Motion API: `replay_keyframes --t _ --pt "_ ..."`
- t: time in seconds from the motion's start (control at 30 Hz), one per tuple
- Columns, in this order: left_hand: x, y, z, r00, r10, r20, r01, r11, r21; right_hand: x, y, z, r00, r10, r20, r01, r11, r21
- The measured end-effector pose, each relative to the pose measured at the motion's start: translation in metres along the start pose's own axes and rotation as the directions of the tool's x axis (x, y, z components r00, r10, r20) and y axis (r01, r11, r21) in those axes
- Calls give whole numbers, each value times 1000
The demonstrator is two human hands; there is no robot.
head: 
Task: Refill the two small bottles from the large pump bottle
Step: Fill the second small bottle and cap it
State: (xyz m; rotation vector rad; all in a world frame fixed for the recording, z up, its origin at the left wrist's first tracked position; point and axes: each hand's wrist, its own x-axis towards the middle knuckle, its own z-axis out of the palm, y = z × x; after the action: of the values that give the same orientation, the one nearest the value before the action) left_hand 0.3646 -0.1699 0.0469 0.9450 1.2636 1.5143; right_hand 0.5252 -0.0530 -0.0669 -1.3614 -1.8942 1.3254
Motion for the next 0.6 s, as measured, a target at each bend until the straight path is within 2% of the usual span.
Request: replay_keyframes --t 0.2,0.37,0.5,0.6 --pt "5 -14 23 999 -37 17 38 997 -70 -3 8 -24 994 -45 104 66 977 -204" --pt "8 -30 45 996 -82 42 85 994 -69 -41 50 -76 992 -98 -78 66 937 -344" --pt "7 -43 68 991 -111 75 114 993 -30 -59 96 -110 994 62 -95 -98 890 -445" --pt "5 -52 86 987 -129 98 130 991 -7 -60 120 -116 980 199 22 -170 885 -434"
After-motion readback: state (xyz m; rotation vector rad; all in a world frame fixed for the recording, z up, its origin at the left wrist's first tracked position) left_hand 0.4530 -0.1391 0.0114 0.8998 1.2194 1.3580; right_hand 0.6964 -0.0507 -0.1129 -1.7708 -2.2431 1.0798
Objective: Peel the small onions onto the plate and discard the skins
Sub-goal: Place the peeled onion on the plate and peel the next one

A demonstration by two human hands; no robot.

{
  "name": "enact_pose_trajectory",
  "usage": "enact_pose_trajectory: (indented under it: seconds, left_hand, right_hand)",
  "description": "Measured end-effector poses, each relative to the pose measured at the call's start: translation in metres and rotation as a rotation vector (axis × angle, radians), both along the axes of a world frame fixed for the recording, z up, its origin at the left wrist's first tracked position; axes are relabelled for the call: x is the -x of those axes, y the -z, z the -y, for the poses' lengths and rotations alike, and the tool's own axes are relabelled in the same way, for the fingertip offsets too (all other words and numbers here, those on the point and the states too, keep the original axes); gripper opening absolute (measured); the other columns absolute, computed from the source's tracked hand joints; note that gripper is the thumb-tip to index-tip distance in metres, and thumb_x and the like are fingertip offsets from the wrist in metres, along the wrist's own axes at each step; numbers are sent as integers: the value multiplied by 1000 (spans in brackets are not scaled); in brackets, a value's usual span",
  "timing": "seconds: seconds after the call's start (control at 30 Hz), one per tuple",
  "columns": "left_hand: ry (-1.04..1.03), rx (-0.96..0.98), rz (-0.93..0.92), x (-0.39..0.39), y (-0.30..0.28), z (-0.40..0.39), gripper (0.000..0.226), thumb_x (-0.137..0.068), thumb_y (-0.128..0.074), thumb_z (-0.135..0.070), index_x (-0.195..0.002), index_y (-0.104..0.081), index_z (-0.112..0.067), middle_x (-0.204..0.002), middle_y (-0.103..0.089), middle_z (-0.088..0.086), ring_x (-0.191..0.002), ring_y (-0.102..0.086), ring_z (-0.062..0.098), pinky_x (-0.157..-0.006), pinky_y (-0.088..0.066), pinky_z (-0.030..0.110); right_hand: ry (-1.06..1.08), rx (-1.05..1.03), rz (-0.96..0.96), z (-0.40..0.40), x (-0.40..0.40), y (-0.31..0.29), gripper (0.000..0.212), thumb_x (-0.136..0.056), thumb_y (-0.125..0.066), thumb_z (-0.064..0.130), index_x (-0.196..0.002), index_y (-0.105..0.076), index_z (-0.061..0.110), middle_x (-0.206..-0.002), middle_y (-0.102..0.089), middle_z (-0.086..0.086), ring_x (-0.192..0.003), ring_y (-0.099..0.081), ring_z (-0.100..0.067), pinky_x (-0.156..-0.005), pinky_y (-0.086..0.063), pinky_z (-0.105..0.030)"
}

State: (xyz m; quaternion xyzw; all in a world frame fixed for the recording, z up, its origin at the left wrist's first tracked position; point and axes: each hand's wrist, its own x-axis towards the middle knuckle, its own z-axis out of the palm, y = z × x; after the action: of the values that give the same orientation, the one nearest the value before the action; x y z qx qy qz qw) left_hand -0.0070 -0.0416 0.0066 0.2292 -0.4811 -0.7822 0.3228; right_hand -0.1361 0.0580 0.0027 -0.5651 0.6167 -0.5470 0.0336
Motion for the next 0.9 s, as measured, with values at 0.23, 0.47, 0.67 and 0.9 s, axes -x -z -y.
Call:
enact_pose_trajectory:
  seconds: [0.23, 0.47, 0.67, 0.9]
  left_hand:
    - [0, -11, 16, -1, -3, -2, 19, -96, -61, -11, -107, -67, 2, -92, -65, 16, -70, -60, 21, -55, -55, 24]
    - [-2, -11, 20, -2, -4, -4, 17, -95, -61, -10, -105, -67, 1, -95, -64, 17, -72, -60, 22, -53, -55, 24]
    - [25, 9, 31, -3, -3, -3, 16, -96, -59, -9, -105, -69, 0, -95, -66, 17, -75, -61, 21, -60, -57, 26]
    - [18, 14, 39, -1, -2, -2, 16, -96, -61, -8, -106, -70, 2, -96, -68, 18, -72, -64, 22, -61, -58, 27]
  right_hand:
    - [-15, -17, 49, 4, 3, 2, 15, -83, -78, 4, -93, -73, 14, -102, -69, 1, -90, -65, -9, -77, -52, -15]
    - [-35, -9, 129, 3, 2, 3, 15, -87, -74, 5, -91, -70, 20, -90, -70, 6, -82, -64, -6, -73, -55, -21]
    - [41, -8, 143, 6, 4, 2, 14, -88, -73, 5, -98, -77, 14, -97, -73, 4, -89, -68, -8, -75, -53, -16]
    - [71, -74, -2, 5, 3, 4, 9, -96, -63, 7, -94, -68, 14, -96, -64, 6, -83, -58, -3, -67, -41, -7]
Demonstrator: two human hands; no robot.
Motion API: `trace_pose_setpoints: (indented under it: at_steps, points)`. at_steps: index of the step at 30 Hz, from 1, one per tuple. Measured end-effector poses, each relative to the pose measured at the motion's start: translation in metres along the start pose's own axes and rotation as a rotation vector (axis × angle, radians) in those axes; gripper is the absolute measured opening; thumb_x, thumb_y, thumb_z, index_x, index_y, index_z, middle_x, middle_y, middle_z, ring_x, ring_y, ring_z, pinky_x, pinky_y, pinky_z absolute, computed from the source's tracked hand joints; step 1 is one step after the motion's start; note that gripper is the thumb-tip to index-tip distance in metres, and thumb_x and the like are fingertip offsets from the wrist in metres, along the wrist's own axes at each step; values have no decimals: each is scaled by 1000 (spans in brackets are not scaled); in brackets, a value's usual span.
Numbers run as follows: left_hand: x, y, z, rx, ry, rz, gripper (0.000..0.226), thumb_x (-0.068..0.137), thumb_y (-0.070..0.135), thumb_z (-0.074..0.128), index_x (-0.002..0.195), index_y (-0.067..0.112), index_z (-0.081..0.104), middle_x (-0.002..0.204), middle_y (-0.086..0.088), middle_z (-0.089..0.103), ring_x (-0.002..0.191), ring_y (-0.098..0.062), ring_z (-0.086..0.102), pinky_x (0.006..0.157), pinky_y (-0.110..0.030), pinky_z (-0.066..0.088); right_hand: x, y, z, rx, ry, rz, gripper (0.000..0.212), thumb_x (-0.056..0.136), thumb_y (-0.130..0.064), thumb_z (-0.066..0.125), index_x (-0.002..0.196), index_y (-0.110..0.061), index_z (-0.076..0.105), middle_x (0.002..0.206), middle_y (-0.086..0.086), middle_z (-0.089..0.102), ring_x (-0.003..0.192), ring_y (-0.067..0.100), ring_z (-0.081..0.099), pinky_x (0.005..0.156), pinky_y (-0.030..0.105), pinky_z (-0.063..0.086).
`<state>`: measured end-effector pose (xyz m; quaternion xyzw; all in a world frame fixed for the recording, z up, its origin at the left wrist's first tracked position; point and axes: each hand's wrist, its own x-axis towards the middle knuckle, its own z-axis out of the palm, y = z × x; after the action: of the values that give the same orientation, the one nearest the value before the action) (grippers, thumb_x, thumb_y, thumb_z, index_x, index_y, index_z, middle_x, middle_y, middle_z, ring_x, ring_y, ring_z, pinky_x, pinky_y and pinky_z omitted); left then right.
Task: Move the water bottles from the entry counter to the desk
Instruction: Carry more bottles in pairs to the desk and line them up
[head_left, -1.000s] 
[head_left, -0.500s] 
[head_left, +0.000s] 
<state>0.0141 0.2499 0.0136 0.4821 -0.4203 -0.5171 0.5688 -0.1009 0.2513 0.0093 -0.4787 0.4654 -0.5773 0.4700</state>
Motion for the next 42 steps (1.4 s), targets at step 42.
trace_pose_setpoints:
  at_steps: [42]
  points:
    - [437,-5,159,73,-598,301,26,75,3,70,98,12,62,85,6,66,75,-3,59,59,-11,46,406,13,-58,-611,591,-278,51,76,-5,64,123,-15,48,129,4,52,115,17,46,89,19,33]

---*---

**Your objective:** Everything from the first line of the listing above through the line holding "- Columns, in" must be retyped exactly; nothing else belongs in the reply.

**Output:**
Motion API: `replay_keyframes --t _ --pt "_ ..."`
- t: time in seconds from the motion's start (control at 30 Hz), one per tuple
- Columns, in this order: left_hand: x, y, z, r00, r10, r20, r01, r11, r21; right_hand: x, y, z, r00, r10, r20, r01, r11, r21

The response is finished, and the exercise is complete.